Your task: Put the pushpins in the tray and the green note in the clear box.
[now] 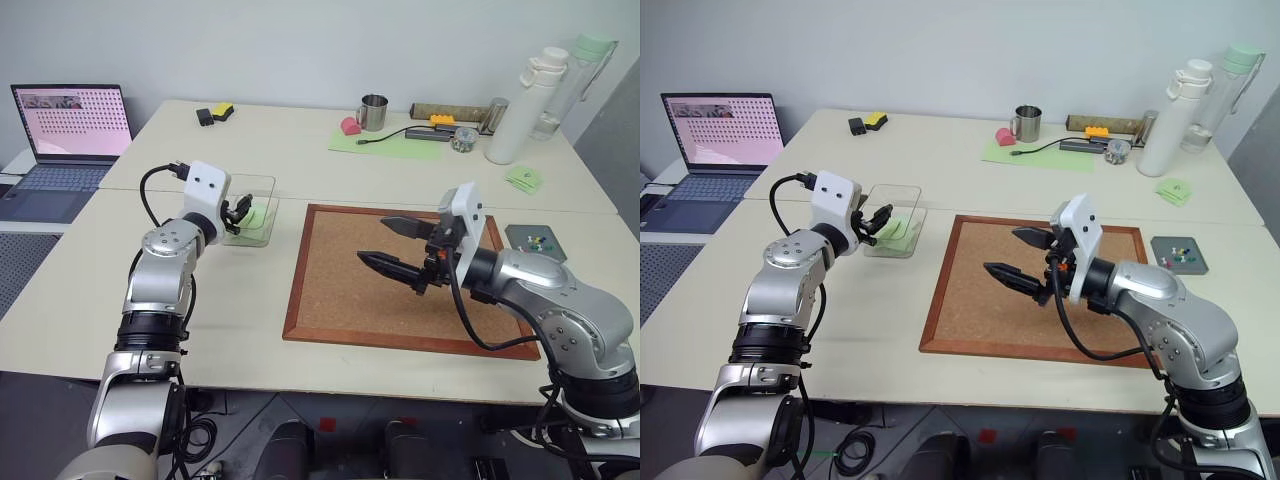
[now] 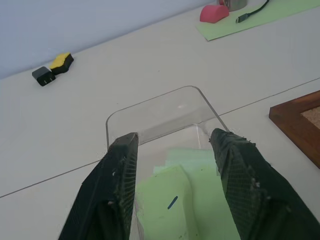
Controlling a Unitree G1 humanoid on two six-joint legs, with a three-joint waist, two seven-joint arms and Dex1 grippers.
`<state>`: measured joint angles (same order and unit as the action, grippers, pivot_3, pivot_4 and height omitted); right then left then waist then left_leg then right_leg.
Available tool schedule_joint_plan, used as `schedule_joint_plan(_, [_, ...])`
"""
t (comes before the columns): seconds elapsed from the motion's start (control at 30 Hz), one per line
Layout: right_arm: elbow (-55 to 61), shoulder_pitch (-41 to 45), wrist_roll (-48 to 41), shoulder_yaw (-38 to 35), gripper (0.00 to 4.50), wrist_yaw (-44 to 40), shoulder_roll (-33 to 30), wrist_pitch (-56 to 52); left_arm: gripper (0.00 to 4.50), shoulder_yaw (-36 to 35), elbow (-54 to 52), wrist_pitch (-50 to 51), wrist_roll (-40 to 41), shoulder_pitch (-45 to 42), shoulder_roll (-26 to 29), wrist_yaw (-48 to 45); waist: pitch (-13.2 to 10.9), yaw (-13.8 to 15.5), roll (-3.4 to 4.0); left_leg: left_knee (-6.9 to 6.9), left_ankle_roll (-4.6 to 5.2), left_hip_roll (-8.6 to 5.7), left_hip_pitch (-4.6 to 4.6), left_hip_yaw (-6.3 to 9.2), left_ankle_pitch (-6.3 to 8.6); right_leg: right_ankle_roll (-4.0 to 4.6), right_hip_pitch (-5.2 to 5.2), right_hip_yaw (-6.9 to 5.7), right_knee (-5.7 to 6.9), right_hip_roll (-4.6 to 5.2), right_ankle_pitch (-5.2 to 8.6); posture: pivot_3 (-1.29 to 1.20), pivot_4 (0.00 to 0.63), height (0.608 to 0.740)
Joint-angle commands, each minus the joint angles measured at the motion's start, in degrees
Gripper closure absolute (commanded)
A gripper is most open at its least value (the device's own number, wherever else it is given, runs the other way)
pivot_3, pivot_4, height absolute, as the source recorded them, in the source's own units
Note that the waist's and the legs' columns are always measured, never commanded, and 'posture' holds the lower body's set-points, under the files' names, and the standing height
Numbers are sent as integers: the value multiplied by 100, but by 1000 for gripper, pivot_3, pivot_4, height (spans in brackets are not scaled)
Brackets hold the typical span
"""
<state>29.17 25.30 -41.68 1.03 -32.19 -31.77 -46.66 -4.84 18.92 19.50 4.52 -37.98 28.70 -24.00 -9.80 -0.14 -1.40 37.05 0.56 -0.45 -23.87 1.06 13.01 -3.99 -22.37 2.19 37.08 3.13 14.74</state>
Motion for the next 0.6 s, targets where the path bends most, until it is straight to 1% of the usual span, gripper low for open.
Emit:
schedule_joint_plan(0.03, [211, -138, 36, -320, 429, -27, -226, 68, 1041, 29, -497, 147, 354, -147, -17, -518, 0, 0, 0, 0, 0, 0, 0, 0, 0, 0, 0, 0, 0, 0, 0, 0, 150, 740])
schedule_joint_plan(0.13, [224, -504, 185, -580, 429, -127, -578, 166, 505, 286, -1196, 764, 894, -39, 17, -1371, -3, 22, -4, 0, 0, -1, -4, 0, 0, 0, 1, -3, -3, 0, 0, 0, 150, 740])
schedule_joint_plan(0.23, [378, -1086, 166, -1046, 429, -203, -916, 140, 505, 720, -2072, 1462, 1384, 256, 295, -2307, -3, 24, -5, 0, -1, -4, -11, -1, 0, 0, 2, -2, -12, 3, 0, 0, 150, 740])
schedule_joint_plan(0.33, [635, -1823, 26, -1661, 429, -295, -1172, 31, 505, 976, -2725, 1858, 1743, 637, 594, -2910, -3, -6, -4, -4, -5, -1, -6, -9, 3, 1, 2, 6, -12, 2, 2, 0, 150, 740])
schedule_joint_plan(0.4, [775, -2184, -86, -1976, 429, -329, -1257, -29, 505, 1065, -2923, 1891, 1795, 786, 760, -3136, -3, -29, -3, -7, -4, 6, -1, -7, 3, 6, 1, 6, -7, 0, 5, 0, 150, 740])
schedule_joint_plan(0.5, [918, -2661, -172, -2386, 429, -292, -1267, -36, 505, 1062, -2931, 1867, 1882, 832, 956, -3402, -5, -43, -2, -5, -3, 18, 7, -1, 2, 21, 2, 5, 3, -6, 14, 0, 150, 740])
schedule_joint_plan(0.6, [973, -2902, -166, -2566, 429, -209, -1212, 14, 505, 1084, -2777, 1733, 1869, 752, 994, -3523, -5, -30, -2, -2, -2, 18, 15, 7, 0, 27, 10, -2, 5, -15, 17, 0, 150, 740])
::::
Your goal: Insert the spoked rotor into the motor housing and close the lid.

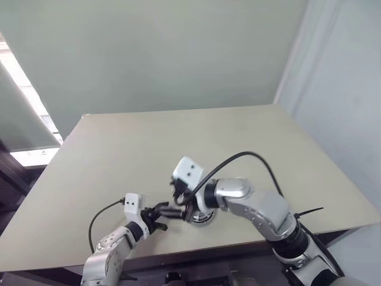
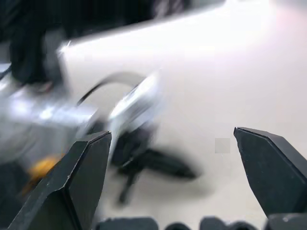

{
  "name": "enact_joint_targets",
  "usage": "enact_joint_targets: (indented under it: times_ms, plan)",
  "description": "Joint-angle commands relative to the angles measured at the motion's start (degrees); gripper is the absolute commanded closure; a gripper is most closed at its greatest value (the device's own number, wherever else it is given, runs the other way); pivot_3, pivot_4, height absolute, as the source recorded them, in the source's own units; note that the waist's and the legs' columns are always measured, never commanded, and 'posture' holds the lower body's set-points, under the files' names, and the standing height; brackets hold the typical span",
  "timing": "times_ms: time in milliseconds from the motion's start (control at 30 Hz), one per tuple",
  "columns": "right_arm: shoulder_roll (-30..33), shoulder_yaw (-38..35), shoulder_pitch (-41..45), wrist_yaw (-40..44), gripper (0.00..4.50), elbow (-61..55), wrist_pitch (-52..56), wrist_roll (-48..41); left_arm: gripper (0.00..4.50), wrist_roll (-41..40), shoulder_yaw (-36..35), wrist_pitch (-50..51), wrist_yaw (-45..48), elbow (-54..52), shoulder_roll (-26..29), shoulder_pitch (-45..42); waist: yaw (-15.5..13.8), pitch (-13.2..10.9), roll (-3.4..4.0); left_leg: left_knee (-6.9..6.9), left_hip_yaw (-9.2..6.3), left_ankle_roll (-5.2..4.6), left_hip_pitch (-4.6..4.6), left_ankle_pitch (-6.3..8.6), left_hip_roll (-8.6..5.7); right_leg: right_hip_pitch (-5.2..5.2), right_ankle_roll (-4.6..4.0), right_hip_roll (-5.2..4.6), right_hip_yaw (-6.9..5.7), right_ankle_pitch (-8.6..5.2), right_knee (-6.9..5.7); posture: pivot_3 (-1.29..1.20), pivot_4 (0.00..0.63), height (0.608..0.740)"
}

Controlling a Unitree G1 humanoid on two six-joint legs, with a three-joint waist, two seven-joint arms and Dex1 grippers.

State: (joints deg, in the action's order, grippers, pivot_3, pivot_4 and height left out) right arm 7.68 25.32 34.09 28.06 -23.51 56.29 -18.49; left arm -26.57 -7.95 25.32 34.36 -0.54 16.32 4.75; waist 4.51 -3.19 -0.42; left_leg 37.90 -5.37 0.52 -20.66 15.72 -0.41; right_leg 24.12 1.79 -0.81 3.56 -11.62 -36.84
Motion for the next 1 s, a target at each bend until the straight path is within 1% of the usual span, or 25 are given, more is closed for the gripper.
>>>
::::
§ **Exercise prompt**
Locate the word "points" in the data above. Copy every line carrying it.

§ **Exercise answer**
Note that the waist's and the legs' columns are always measured, never commanded, and 'posture' holds the lower body's set-points, under the files' names, and the standing height
  "description": "Joint-angle commands relative to the angles measured at the motion's start (degrees); gripper is the absolute commanded closure; a gripper is most closed at its greatest value (the device's own number, wherever else it is given, runs the other way); pivot_3, pivot_4, height absolute, as the source recorded them, in the source's own units; note that the waist's and the legs' columns are always measured, never commanded, and 'posture' holds the lower body's set-points, under the files' names, and the standing height; brackets hold the typical span",

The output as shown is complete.